## What to produce
Your task is to retype, exactly and with nothing else, every line from the one containing "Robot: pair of" to the end of the listing.

## Input data
★ ★ ★

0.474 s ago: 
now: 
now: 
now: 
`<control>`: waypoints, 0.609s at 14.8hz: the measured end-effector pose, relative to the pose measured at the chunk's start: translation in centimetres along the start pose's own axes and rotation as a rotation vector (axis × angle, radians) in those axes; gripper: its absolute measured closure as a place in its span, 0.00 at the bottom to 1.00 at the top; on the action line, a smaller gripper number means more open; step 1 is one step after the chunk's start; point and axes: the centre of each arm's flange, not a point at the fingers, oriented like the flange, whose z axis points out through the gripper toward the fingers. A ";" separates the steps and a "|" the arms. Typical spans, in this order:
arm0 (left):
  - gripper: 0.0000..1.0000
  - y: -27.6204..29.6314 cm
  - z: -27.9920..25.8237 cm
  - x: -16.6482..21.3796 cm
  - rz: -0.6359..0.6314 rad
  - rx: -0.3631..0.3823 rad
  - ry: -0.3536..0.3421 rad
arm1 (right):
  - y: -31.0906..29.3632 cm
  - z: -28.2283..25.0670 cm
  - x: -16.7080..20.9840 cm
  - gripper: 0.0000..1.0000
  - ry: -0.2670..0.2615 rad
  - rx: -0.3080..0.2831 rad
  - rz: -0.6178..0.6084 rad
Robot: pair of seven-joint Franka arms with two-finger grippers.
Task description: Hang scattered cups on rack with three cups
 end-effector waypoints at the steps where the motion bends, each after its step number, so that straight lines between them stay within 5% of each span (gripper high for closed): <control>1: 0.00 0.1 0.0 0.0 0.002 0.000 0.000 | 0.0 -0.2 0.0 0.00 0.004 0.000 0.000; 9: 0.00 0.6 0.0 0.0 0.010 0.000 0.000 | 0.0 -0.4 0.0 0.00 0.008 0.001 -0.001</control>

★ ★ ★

## Expected answer
Robot: pair of seven-joint Franka arms with two-finger grippers.
Task description: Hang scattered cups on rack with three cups
 end-effector waypoints at the steps where the motion bends, each after its step number, so that straight lines between them stay within 5% of each span (gripper high for closed): <control>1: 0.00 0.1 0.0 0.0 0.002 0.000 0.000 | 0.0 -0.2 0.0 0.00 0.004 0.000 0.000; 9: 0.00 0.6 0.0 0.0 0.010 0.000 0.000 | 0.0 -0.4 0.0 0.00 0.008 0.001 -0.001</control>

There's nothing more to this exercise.